Parents and members of the autism community opposed to B.C.’s plan to change its funding and service delivery model are rallying outside incoming-premier David Eby’s constituency office in Vancouver.
It has been one year since the province announced plans to phase out direct funding to families of children with autism and replace it with a new centralized support hub model by 2025.
Read more: Parents of children with autism seek to avoid ‘disaster,’ protest B.C.’s new funding model
The plan has been heavily criticized by autism families who say it will put their kids in competition for resources with other children with support needs, and replicate problems that cropped up when Ontario revamped its own autism services model.
Under the existing program, families with children under the age of six are eligible for $22,000 in funding per year, dropping to $6,000 per year ages six and up.

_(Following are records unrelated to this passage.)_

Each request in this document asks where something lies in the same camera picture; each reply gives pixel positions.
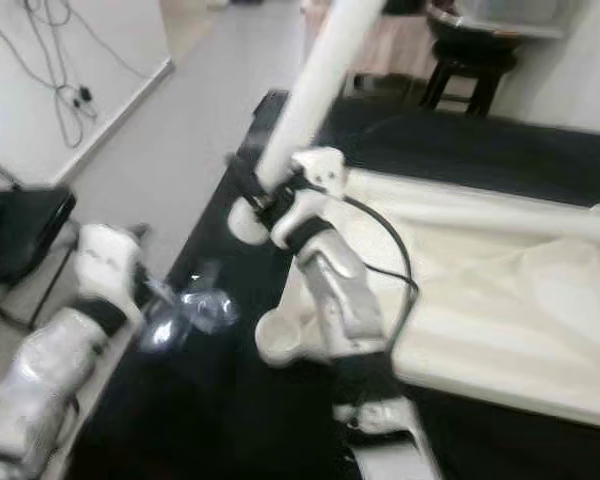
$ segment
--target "black tablecloth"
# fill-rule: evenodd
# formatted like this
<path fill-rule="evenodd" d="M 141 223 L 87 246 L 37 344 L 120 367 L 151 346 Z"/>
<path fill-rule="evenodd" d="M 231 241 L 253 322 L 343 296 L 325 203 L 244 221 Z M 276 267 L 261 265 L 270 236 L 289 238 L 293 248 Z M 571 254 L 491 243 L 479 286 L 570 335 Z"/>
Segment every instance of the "black tablecloth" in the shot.
<path fill-rule="evenodd" d="M 257 160 L 285 99 L 274 92 L 257 108 L 243 157 Z M 316 143 L 340 148 L 355 167 L 600 202 L 600 135 L 341 100 Z M 236 196 L 225 175 L 169 282 L 182 288 L 218 260 L 218 286 L 239 306 L 239 322 L 222 335 L 192 335 L 168 355 L 133 343 L 79 437 L 71 478 L 355 478 L 331 420 L 329 371 L 306 362 L 274 370 L 257 355 L 255 324 L 279 301 L 290 258 L 233 238 L 226 217 Z M 448 480 L 600 478 L 600 448 L 587 447 L 600 447 L 599 429 L 405 388 Z M 561 463 L 563 454 L 570 461 Z M 598 475 L 585 476 L 587 466 Z"/>

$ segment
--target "plastic bag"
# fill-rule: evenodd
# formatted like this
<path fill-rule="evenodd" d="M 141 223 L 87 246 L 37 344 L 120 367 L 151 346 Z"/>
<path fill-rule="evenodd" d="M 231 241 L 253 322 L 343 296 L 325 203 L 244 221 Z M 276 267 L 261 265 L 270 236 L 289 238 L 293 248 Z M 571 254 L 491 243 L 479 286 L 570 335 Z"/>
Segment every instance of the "plastic bag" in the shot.
<path fill-rule="evenodd" d="M 238 320 L 238 310 L 229 296 L 215 284 L 218 264 L 205 265 L 202 275 L 191 277 L 189 287 L 179 296 L 181 314 L 207 335 L 222 332 Z"/>
<path fill-rule="evenodd" d="M 179 294 L 161 285 L 162 301 L 147 312 L 147 326 L 139 349 L 146 353 L 166 353 L 180 348 L 193 331 L 219 335 L 235 324 L 236 304 L 226 292 L 214 287 L 219 271 L 217 263 L 206 264 L 202 273 L 193 275 L 189 286 Z"/>

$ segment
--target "floor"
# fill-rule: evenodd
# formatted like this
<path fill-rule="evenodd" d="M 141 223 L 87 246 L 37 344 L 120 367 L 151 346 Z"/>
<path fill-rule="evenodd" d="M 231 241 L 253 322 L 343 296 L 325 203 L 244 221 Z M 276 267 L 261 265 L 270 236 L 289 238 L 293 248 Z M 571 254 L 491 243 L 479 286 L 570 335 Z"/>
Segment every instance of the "floor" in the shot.
<path fill-rule="evenodd" d="M 78 221 L 152 226 L 146 264 L 157 277 L 167 274 L 196 224 L 224 172 L 224 157 L 240 144 L 251 112 L 270 88 L 292 85 L 303 58 L 299 0 L 231 6 L 215 13 L 210 23 L 206 33 L 200 34 L 198 27 L 189 32 L 189 43 L 180 45 L 190 45 L 190 39 L 199 35 L 197 44 L 181 48 L 182 58 L 173 75 L 127 120 L 73 185 L 79 199 Z M 49 271 L 47 266 L 41 274 Z M 71 295 L 70 272 L 61 282 L 48 310 Z M 27 309 L 38 283 L 24 288 L 16 312 Z M 21 339 L 0 324 L 0 378 Z M 105 363 L 111 365 L 121 349 L 121 345 L 112 349 Z M 106 380 L 104 372 L 81 395 L 83 409 L 88 409 Z M 58 465 L 46 478 L 58 477 Z"/>
<path fill-rule="evenodd" d="M 187 53 L 206 35 L 220 11 L 209 0 L 160 0 L 171 58 L 180 65 Z"/>

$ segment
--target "power cord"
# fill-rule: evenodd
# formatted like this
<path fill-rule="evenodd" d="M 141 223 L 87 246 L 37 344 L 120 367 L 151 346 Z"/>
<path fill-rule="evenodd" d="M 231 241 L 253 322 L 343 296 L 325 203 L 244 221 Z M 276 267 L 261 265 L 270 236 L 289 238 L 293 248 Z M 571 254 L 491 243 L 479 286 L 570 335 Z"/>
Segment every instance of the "power cord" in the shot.
<path fill-rule="evenodd" d="M 24 2 L 25 3 L 23 6 L 25 8 L 27 8 L 26 7 L 27 0 L 24 0 Z M 49 0 L 39 0 L 39 3 L 42 3 L 43 5 L 45 5 L 45 9 L 48 10 Z M 35 14 L 35 11 L 34 11 L 35 18 L 50 27 L 62 27 L 64 25 L 67 25 L 71 21 L 72 18 L 75 18 L 76 20 L 78 20 L 78 22 L 80 22 L 82 24 L 83 28 L 87 31 L 87 33 L 89 35 L 91 35 L 91 37 L 102 48 L 104 48 L 107 52 L 109 52 L 109 54 L 118 62 L 118 64 L 120 66 L 122 66 L 126 70 L 130 71 L 131 73 L 133 73 L 135 76 L 137 76 L 140 79 L 146 80 L 146 79 L 150 78 L 149 75 L 145 75 L 144 73 L 140 72 L 135 67 L 131 66 L 124 58 L 122 58 L 122 56 L 120 54 L 118 54 L 118 52 L 116 52 L 107 42 L 105 42 L 102 39 L 102 37 L 100 37 L 100 35 L 98 35 L 96 33 L 96 31 L 91 26 L 91 24 L 89 22 L 87 22 L 87 20 L 84 18 L 84 16 L 75 9 L 75 7 L 70 3 L 69 0 L 59 0 L 59 3 L 65 9 L 65 16 L 62 20 L 60 20 L 60 21 L 53 20 L 52 15 L 50 14 L 49 11 L 47 11 L 47 18 L 38 16 L 37 14 Z"/>
<path fill-rule="evenodd" d="M 316 191 L 324 193 L 324 189 L 322 189 L 320 187 L 314 187 L 313 185 L 308 185 L 308 187 L 312 188 Z M 418 301 L 418 298 L 420 296 L 420 287 L 413 280 L 413 271 L 412 271 L 412 267 L 411 267 L 411 258 L 409 256 L 409 251 L 407 250 L 407 247 L 405 246 L 404 242 L 402 241 L 402 237 L 400 236 L 398 231 L 395 229 L 395 227 L 391 224 L 391 222 L 389 222 L 384 216 L 382 216 L 378 211 L 371 208 L 369 205 L 367 205 L 353 197 L 345 195 L 345 197 L 342 199 L 342 202 L 360 210 L 361 212 L 365 213 L 366 215 L 371 217 L 373 220 L 375 220 L 380 226 L 382 226 L 382 228 L 391 236 L 391 238 L 395 242 L 395 244 L 398 247 L 398 250 L 400 252 L 400 256 L 402 257 L 405 275 L 402 275 L 402 274 L 396 273 L 396 272 L 392 272 L 389 270 L 385 270 L 383 268 L 379 268 L 379 267 L 376 267 L 374 265 L 371 265 L 371 264 L 365 262 L 365 266 L 367 267 L 368 270 L 370 270 L 372 272 L 376 272 L 381 275 L 385 275 L 387 277 L 394 278 L 396 280 L 400 280 L 401 282 L 404 282 L 404 284 L 405 284 L 404 295 L 403 295 L 402 305 L 400 307 L 400 312 L 398 314 L 398 318 L 396 320 L 395 327 L 394 327 L 393 331 L 391 332 L 391 335 L 387 339 L 387 346 L 386 346 L 386 349 L 384 352 L 384 358 L 385 358 L 386 362 L 388 363 L 388 365 L 391 365 L 391 357 L 395 350 L 398 339 L 400 338 L 400 335 L 402 334 L 404 329 L 407 327 L 409 318 L 411 316 L 411 312 L 413 311 L 413 308 L 415 307 L 415 305 Z M 375 371 L 375 370 L 376 369 L 374 369 L 374 374 L 381 375 L 385 378 L 387 377 L 386 372 L 384 370 L 382 370 L 382 369 L 378 369 L 378 371 Z M 389 376 L 389 377 L 390 378 L 386 378 L 386 380 L 392 384 L 395 384 L 396 395 L 402 396 L 402 394 L 400 392 L 400 388 L 397 385 L 397 380 L 393 376 Z M 361 392 L 360 396 L 358 397 L 355 404 L 353 405 L 354 410 L 353 410 L 353 413 L 348 422 L 349 428 L 352 428 L 354 430 L 358 428 L 360 414 L 362 412 L 362 408 L 364 407 L 366 398 L 367 398 L 367 392 L 364 392 L 364 391 Z"/>
<path fill-rule="evenodd" d="M 44 62 L 49 76 L 48 80 L 43 76 L 38 75 L 33 71 L 29 64 L 25 61 L 22 54 L 18 51 L 15 44 L 0 28 L 0 38 L 11 51 L 17 63 L 22 67 L 24 72 L 34 82 L 53 92 L 53 102 L 60 134 L 65 145 L 69 148 L 78 147 L 84 140 L 85 125 L 81 116 L 94 121 L 98 117 L 98 112 L 93 105 L 93 95 L 88 87 L 84 85 L 72 85 L 69 83 L 65 60 L 70 60 L 66 51 L 63 48 L 63 42 L 60 34 L 60 27 L 67 25 L 72 18 L 78 20 L 89 35 L 105 50 L 107 50 L 123 68 L 130 71 L 138 78 L 148 79 L 131 65 L 129 65 L 111 46 L 109 46 L 85 20 L 85 18 L 69 3 L 69 0 L 60 0 L 59 3 L 65 8 L 64 16 L 57 20 L 54 18 L 49 0 L 19 0 L 20 6 L 24 9 L 27 19 L 38 45 L 42 51 Z M 54 62 L 51 59 L 51 52 L 44 41 L 42 33 L 39 29 L 39 24 L 49 27 L 51 32 L 52 45 L 55 50 L 55 56 L 58 64 L 58 71 L 54 70 Z M 72 136 L 69 132 L 68 123 L 73 123 L 75 127 L 75 135 Z"/>
<path fill-rule="evenodd" d="M 391 224 L 391 222 L 389 222 L 385 217 L 383 217 L 379 212 L 377 212 L 376 210 L 371 208 L 369 205 L 362 203 L 361 201 L 356 200 L 355 198 L 352 198 L 347 195 L 344 197 L 343 201 L 346 204 L 351 205 L 352 207 L 364 212 L 365 214 L 370 216 L 372 219 L 374 219 L 378 224 L 380 224 L 382 226 L 382 228 L 384 228 L 384 230 L 391 236 L 391 238 L 395 242 L 396 246 L 398 247 L 400 256 L 402 257 L 405 275 L 400 275 L 398 273 L 389 272 L 387 270 L 383 270 L 381 268 L 374 267 L 369 264 L 365 264 L 369 270 L 372 270 L 376 273 L 380 273 L 380 274 L 383 274 L 386 276 L 397 278 L 397 279 L 405 282 L 406 288 L 404 291 L 402 307 L 400 308 L 400 313 L 398 314 L 396 326 L 394 327 L 393 332 L 391 333 L 391 335 L 389 336 L 389 339 L 387 340 L 386 354 L 387 354 L 387 356 L 391 357 L 391 354 L 393 353 L 393 350 L 395 349 L 398 338 L 400 337 L 400 334 L 406 327 L 408 320 L 409 320 L 409 316 L 411 315 L 411 311 L 413 310 L 413 307 L 415 306 L 418 296 L 420 294 L 420 288 L 418 287 L 418 284 L 413 280 L 413 271 L 411 268 L 411 258 L 409 257 L 409 252 L 407 250 L 407 247 L 405 246 L 404 242 L 402 241 L 402 237 L 397 232 L 397 230 L 394 228 L 394 226 Z"/>

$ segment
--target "white wall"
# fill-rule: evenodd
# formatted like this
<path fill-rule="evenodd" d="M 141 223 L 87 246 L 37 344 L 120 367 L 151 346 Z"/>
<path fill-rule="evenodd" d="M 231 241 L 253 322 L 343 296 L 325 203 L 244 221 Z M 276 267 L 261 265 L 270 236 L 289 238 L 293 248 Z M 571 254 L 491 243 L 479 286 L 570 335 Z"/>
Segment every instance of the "white wall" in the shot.
<path fill-rule="evenodd" d="M 600 0 L 583 0 L 568 39 L 527 46 L 493 113 L 600 132 Z"/>
<path fill-rule="evenodd" d="M 0 27 L 32 69 L 47 78 L 21 1 L 0 0 Z M 58 0 L 50 4 L 61 12 Z M 158 0 L 72 0 L 72 5 L 102 39 L 146 75 L 154 75 L 168 60 Z M 95 122 L 84 122 L 85 139 L 76 149 L 64 145 L 53 93 L 23 73 L 0 39 L 0 163 L 31 183 L 58 179 L 148 82 L 120 67 L 77 20 L 62 27 L 62 38 L 75 69 L 69 70 L 70 80 L 91 89 L 99 110 Z"/>

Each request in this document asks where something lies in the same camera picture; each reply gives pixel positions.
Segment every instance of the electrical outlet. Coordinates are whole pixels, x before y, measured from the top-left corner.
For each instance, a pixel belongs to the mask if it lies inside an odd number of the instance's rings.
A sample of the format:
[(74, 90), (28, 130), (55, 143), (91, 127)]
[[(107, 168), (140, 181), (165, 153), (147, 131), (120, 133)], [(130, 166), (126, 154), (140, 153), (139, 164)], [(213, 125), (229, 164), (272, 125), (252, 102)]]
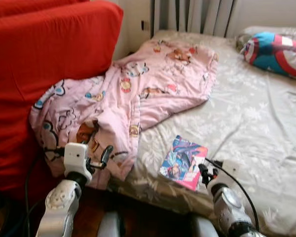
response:
[(142, 21), (142, 31), (149, 31), (149, 22), (148, 21)]

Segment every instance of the comic book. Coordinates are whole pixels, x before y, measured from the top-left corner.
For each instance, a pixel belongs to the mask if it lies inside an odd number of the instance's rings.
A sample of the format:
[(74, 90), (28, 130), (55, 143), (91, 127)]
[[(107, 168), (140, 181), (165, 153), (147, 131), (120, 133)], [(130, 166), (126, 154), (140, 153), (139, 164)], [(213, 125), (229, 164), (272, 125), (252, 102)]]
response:
[(198, 165), (204, 162), (206, 155), (206, 147), (189, 142), (177, 135), (159, 172), (188, 189), (206, 192), (198, 168)]

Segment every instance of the red sofa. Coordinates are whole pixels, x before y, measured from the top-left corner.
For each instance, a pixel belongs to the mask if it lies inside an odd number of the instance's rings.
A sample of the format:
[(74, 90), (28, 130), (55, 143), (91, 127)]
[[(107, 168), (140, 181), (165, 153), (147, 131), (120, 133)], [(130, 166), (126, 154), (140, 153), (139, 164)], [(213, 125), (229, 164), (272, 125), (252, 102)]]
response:
[(56, 180), (28, 123), (32, 104), (61, 79), (101, 74), (111, 64), (123, 12), (107, 1), (0, 0), (0, 191), (30, 202)]

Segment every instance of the pillow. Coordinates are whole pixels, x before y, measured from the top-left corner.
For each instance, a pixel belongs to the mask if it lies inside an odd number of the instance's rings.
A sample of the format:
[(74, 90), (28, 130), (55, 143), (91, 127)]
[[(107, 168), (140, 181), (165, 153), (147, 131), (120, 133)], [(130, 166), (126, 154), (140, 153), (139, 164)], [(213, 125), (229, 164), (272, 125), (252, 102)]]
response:
[(296, 40), (270, 32), (255, 34), (246, 44), (244, 59), (261, 69), (296, 78)]
[(272, 32), (296, 40), (296, 28), (293, 27), (266, 27), (250, 26), (242, 30), (236, 37), (236, 48), (240, 51), (249, 39), (259, 32)]
[(0, 17), (40, 11), (87, 0), (0, 0)]

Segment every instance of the curtain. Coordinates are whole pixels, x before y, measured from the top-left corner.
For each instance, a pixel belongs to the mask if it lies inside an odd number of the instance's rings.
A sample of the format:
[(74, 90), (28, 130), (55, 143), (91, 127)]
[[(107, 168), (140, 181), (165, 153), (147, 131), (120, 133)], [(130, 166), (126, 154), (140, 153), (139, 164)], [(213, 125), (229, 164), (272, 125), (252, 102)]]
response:
[(153, 35), (159, 30), (225, 37), (237, 0), (153, 0)]

Protest organizer and parent Jennifer Newby said that direct funding has allowed her to support her two children with tailored, specialized support — which she says she’ll lose at a critical point in her boys’ lives.
“We will be smack dab in the middle of puberty when we lose our team of specialists,” she said.
“So all the people who have supported us for years learning things like how to toilet train, how to be more independent with teeth brushing, bathing, dressing, learning to communicate and self advocate — we’re losing them at the time when every child struggles with the transition to puberty, and that’s such a critical juncture.”
The new hubs, which the province is calling ‘family connections centres‘ will serve children with autism along with kids with other support needs, without the requirement of a diagnosis.
Newby said with an estimated 80,000 children in the school system that require support of some kind and over 20,000 children with autism currently receiving direct subsidy support those hubs will be tasked with providing services for over 100,000 youth.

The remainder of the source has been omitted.